Of course Ma would most likely NOT have had white flour, again, this would have been a very special item, but for our purposes, we used what we had. In the book, the Ingalls did not have chickens, so the likelihood of eggs being available were slim to none. And would Ma have had vanilla extract?!?! These were all questions we pondered as we whipped up our cookies. What makes them Little House inspired is the use of brown sugar. Of course Ma would not have used this much white sugar in any recipe. Heck, I doubt she would have used this much brown sugar in any recipe! But, what resulted in our kitchen was a Brown Sugar Cookie.
We started by combining all our dry ingredients (because we are commando/gorilla bakers) and then we tossed in all the wet ingredients. Of course we had to mix it by hand because Ma would NOT have had a hand mixer. We then chilled our dough….. Again, Ma would not have done this, nor would she have had plastic wrap.

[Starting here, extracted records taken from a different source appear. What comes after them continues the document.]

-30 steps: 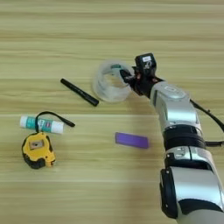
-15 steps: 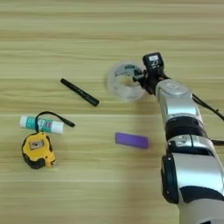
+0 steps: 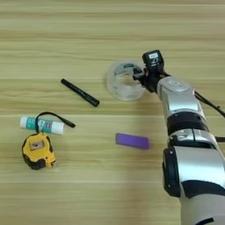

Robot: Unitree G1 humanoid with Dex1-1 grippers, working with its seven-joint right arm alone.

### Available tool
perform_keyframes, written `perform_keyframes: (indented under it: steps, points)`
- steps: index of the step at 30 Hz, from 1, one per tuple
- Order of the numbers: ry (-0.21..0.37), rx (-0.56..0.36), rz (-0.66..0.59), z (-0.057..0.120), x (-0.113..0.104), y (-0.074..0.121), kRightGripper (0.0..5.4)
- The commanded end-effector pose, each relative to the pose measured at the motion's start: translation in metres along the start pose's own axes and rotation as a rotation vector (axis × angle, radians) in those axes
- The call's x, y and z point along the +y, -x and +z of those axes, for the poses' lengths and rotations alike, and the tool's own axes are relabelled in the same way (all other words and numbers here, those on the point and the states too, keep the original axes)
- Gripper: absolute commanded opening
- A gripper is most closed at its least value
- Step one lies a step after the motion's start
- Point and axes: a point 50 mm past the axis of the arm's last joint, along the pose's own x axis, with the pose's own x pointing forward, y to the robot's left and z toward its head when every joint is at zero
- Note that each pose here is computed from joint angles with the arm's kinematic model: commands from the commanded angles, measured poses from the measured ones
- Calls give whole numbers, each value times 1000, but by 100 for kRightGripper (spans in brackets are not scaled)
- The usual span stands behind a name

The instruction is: Move the objects on the table

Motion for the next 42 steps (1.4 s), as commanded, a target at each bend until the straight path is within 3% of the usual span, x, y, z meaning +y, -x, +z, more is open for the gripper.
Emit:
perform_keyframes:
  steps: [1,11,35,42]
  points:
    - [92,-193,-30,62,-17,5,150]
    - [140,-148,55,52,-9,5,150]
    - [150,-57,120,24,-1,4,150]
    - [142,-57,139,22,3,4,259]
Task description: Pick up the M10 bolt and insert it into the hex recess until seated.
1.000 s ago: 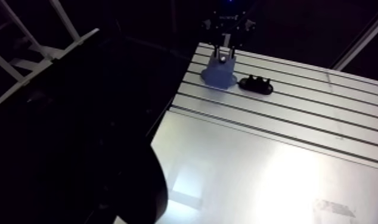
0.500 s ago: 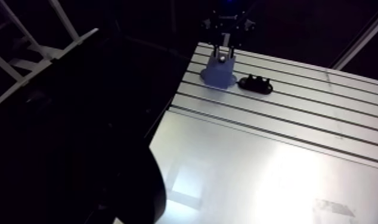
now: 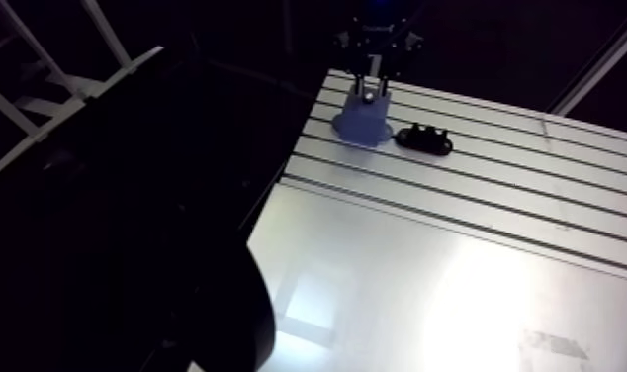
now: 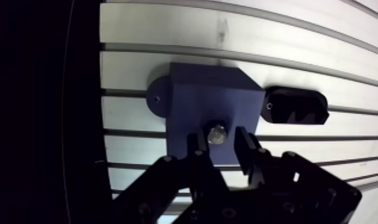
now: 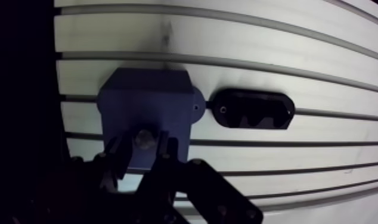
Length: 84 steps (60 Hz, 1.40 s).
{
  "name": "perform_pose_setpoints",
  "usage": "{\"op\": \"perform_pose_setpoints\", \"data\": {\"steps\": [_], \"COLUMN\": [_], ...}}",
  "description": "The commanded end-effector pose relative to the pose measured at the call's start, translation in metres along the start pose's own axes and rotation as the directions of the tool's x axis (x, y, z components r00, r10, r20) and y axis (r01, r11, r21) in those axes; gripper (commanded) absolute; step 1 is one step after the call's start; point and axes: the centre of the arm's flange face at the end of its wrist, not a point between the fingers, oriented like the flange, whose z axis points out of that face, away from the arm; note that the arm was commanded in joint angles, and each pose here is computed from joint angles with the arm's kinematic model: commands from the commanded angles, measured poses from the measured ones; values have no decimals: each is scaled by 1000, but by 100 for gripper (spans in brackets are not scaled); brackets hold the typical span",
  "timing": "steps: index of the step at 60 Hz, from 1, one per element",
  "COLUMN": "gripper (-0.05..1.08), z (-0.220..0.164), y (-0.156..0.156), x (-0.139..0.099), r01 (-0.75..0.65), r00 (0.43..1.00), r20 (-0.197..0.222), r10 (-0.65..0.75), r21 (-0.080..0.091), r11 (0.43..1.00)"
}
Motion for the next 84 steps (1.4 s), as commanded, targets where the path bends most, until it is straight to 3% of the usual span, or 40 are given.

While we did things Ma wouldn’t have, it did give us an opportunity to discuss and examine how life has changed since Laura’s childhood,
After our dough chilled for about an hour, we decided to get busy baking up our cookies. We made balls out of the dough and used the bottom of a flat glass to press the balls flat. Ma could have used the palm of her hand. We placed our cookies on a lightly greased pan and baked them at 350°F for 8-10 minutes. Ma would have used lard to grease her pans but alas, she was not so lucky as to have an oven that held a steady temp.
What resulted from our little kitchen experiment was a lovely brown sugar cookie AND a better understanding of how our lives and Laura’s compared. It provided a wonderful hands on experience for our homeschooling AND a lovely treat for the country kids. Okay, I will admit to downing more than my fair share of these too!